Forcepoint plans to integrate its new anti-malware service throughout its other products over the next several months.
Security vendor Forcepoint has announced the release of the new version of its Next Generation Firewall (NGFW) software. While it has several new capabilities, the most significant is the addition of support for Forcepoint’s new Advanced Malware Detection service. The NGFW offering becomes the first of Forcepoint’s security products to integrate this technology. It won’t be the last however, as the plan is to extend it to Forcepoint’s cloud access security broker [CASB], Web and email security services by the third quarter.
Forcepoint was created in 2015 when Raytheon Cyber Products, a Raytheon company, combined with Websense into a new company, Raytheon/Websense, which was 80 per cent owned by Raytheon. Its rather clunky name was retired in January 2016, with the rebadged Forcepoint also including two assets purchased from Intel Security: Stonesoft, which had been rebranded as McAfee Next Generation Firewall, and Sidewinder, which had become McAfee Firewall Enterprise. The Stonesoft and Sidewinder technology became the Forcepoint NGFW solution.

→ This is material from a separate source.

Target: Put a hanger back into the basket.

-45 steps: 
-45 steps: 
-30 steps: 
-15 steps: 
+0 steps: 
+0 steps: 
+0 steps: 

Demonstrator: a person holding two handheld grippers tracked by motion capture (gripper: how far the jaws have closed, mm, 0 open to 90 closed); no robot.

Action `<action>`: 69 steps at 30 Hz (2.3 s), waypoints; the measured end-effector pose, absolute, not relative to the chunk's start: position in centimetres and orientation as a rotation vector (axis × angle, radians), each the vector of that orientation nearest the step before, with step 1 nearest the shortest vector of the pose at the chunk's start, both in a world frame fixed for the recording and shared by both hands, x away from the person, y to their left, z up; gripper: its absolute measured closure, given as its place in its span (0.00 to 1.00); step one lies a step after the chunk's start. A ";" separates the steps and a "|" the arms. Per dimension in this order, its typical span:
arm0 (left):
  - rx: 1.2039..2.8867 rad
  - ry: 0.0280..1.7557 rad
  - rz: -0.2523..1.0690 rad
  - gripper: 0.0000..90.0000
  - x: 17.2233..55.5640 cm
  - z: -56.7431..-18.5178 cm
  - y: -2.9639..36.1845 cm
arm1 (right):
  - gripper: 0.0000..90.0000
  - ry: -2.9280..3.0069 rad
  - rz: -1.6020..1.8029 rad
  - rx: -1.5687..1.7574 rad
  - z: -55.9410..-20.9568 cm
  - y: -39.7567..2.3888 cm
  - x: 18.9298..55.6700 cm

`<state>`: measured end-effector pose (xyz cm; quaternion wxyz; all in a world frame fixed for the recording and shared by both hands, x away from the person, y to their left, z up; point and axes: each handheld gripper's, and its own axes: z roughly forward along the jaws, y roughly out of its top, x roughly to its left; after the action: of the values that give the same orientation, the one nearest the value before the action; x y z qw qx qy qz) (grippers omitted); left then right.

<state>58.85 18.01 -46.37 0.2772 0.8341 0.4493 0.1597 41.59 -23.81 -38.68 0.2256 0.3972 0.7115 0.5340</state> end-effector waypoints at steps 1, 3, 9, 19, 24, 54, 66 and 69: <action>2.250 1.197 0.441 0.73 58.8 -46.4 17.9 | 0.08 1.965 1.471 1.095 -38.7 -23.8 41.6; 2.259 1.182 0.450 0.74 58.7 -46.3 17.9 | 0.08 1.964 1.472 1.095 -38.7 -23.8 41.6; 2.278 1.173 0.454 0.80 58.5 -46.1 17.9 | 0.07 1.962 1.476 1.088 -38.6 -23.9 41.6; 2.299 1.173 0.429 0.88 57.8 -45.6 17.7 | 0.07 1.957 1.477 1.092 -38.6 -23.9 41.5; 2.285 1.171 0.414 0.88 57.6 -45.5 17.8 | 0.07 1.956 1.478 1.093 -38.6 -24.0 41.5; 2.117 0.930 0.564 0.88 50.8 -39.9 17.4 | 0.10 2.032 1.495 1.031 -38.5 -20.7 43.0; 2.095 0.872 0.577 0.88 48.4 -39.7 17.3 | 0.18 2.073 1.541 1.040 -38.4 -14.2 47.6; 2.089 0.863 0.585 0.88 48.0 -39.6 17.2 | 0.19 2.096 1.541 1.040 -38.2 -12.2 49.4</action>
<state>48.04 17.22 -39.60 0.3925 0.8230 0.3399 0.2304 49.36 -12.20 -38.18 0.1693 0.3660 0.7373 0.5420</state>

“Forcepoint is different from its predecessor companies,” said Jim Fulton, Director of Product Marketing for the Network Security Business at Forcepoint. “The Forcepoint name was launched to represent bringing together several different disciplines – combining the cloud with the communications channel of web and email, and cloud apps, and combining this with a deep understanding of user behavior and data activity and deep networking technology and expertise. It all means being able to secure people and data at the point they come together, which we call the human point.”
Forcepoint is structured into four complementary business areas: cloud, for web and email; the insider threat business, focused on following the data and user behavior; the network security business, which provides visibility; and the government side of the business, which acts as a bridge into the commercial world and the government world
Raytheon owns the company, and of course is focused on defense, but Forcepoint is highly differentiated from it.

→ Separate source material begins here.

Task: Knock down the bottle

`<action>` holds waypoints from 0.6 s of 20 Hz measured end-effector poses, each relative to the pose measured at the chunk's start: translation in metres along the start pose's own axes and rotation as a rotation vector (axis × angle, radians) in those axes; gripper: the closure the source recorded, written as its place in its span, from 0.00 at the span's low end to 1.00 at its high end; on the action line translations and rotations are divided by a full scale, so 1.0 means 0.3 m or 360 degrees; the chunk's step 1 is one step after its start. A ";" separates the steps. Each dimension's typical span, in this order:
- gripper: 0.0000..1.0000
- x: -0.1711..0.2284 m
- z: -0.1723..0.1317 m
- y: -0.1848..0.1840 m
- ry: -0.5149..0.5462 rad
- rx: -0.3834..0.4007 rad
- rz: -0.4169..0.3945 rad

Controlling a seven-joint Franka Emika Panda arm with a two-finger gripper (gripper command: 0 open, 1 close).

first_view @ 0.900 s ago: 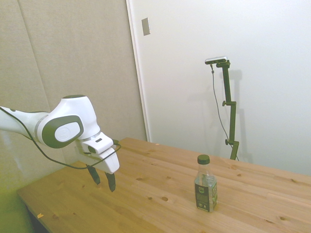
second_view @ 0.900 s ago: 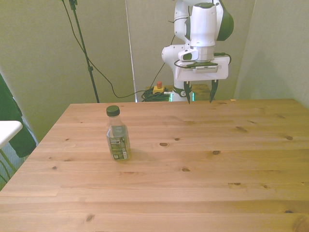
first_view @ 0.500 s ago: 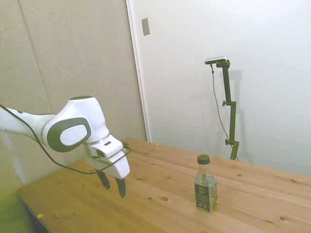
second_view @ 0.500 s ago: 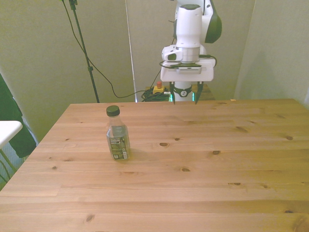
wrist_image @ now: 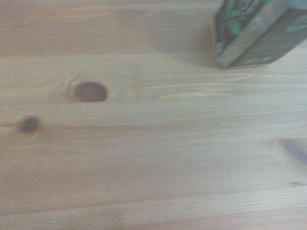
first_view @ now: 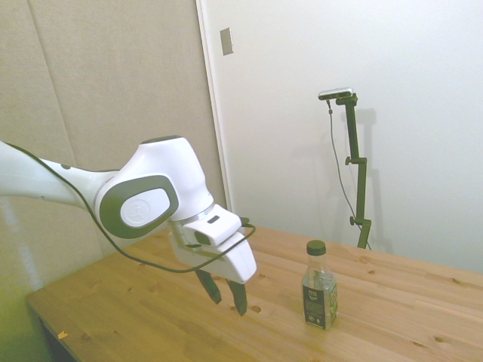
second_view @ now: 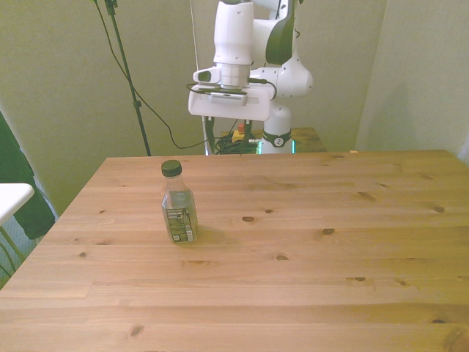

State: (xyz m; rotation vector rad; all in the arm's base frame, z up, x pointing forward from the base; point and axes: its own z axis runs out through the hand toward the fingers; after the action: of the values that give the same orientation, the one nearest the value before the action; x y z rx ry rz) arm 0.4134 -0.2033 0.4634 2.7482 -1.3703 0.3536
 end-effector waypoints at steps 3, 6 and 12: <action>1.00 0.111 -0.025 0.045 0.0048 0.0000 0.0035; 1.00 0.205 -0.038 0.063 0.0095 0.0004 0.0077; 1.00 0.327 -0.023 0.007 0.0131 0.0010 0.0107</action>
State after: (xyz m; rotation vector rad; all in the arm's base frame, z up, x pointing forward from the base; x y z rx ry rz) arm 0.4676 -0.2802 0.4919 2.6646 -1.4461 0.4694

“Forcepoint takes what had been Raytheon’s cybersecurity company and commercializes it so it’s applicable to businesses of many different types,” Fulton said. “Forcepoint is very focused on the commercial market.”
Forcepoint’s channel is focused on the three practise areas outside the government space. They have about 2500 partners, a third of whom are in North America. Over 95 per cent of their North American business is fulfilled through the channel. The company’s focus is on enterprises of 10,000 employees and up, and they are trying to move even higher in the market, into the Fortune 1000 and Global 2000.
“Our products are for companies that need global scalability, whether they are using it or plan to grow into it,” Fulton stated. “They are designed for scalability, and use the cloud for ease of deployment.”
Forcepoint has been aggressively growing its NGFW business in North America, competing primarily against Palo Alto Networks and Fortinet, in a market seeing a lot of turnover both from pre-NGFWs and the first generation of NGFW product.
“We have taken these two technologies from Stonesoft and Sidewinder and converged them,” Fulton said. “This technology, before we acquired them, had not had the love they deserved. We look on this not so much as an acquisition, as we do Stonesoft finding its way home.”
The most significant enhancement with this 6.2 release of the NGFW software – in part because it is part of a broader company strategy – is the addition of Forcepoint’s Advanced Malware Detection service to the firewall’s own dedicated capability.
“The cloud service complements the malware service that is done within the firewalls themselves, and thus provides another layer of protection against attacks,” Fulton noted. “It is able to take files that come through the firewall and use techniques including sandboxing to address zero day and APT threats designed to skirt traditional detection.
“We are also the only vendor using the same technology here not just for firewall, but for all our security products – email, web app, even CASB products will all use this consistent way of looking for these advanced threats through all the different paths into an organization, Fulton noted. “When something is found in one channel, the fact can then be sent to all the other channels, which is a faster and more effective way to stop advanced threats. You have many eyes all working together.”
This release also improves the granularity in the control of encrypted traffic, with high-performance inspection of HTTPS connections, command-level control of SSH/SFTP applications, and dynamic enforcement of user privacy mandates.
“Organizations that previously weren’t able to inspect traffic for threats can do that easily with this fine-grained control,” Fulton said. “It makes it easier to deal with privacy mandates, and do so with a very high performance.”
An MSP focused enhancement is the ability of MSPs to offer mission-critical application protection to their clients with Forcepoint Sidewinder Security Proxies, which they can manage centrally. Other enhancements include automation of policy change management to eliminate manual processes, through policy change approvals built into the Forcepoint NGFW management console, and automated scalability in virtualized data centers.
“We have also made workflow enhancements that make it easier to give network admins insights to understand what users are doing, which is part of the mission of company to help understand user intentions to better stop attacks,” Fulton said.
Both the Forcepoint NGFW software release 6.2 and Forcepoint Advanced Malware Detection service are available now. The new malware protection will also be added to Forcepoint CASB, Web and email security services in the third quarter of 2017.